Jesus had warned his followers that his Kingdom was not of the earth,

and Sri Aurobindo too had often warned his disciples not to visualise

the promised Supramental descent in their own convenient mental terms.

What Jesus had said to “doubting Thomas” was pertinent still: Be not

faithless but believing!

Some disciples who were poets as well were able to invoke out of the

fiery ordeal of their agony itself the “marvel bird” of ever-living

love and gratitude and hope. Thus one of them, the Ceylonese-born J.

Vijayatunga:

Are we sad today? Is the earth dark without light?
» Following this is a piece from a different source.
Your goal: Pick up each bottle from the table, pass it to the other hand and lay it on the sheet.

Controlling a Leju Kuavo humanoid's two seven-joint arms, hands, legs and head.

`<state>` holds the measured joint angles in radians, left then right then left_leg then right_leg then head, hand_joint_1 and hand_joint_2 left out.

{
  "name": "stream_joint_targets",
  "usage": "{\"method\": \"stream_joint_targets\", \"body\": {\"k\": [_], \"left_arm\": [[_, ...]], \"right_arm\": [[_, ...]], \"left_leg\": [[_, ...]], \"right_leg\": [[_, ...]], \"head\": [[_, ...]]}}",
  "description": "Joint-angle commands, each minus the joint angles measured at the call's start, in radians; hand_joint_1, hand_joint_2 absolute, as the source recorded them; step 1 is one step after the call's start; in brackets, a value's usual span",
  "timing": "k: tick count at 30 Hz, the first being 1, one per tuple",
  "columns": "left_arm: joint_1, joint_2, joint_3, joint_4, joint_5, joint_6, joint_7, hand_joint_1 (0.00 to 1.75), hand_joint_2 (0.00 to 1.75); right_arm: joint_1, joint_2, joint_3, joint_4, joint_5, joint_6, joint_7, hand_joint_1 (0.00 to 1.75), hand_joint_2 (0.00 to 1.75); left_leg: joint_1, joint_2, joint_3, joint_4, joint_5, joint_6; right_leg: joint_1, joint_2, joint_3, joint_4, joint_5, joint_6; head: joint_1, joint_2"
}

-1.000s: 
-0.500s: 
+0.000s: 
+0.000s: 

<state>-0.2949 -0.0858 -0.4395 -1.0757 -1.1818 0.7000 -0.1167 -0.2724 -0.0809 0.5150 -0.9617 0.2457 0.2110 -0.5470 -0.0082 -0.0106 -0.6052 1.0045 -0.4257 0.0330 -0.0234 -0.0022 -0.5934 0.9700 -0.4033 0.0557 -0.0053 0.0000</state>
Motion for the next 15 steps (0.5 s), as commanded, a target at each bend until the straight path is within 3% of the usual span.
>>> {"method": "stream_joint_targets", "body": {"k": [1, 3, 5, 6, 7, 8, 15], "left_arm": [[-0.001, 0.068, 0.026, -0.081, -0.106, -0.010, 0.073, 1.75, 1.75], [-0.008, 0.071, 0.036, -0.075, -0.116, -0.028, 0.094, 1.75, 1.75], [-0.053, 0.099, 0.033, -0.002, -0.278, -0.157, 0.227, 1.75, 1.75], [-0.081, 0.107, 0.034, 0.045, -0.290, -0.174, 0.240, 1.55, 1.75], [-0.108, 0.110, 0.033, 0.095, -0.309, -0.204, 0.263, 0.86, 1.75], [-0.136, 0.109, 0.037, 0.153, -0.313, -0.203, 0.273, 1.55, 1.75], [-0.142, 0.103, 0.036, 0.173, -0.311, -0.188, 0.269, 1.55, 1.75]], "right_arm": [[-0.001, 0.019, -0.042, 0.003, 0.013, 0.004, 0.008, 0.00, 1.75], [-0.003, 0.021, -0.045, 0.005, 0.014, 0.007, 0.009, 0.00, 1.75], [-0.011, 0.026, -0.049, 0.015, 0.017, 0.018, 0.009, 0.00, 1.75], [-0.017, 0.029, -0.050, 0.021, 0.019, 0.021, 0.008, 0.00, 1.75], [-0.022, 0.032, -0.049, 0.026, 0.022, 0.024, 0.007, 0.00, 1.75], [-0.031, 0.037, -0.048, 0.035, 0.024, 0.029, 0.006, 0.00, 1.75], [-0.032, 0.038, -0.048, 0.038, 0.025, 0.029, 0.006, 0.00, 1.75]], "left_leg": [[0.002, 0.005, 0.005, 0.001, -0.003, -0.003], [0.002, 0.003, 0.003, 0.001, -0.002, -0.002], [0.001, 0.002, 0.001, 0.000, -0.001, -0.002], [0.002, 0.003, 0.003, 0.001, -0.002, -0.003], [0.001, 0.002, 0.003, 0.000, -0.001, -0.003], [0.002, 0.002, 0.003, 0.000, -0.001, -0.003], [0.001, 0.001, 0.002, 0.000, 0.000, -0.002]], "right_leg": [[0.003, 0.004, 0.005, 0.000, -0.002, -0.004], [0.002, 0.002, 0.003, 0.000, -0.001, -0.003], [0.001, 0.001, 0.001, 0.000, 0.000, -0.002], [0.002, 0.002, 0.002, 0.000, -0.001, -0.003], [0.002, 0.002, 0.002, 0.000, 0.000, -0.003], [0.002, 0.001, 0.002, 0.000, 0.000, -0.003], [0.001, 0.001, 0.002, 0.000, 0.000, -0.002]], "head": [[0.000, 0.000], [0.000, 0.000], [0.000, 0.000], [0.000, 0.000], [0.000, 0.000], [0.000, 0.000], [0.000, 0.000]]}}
Nay, Master, Thou didst not live in vain

Thy life sublime and austere was not spent

For nought…. Holding to the hem

Of Thy garment we shall raise ourselves

To High Heaven, by Thy Grace, if not now

In some distant age, and once again

We shall behold Thee, O Master,

Shining with ever greater lustre, shining

Like the Sun, but unafraid we shall reach Thee

And touch Thee, and be burnt in the Fire

Of Thy love.

By 5 a.m., Sri Aurobindo’s body covered in spotless white silk was

laid in state on a cot, itself covered in pure white, in the room he

had occupied for over 23 years. A painting of the Buddha from Ajanta

adorned the eastern wall, and the whole room was strewn with flowers.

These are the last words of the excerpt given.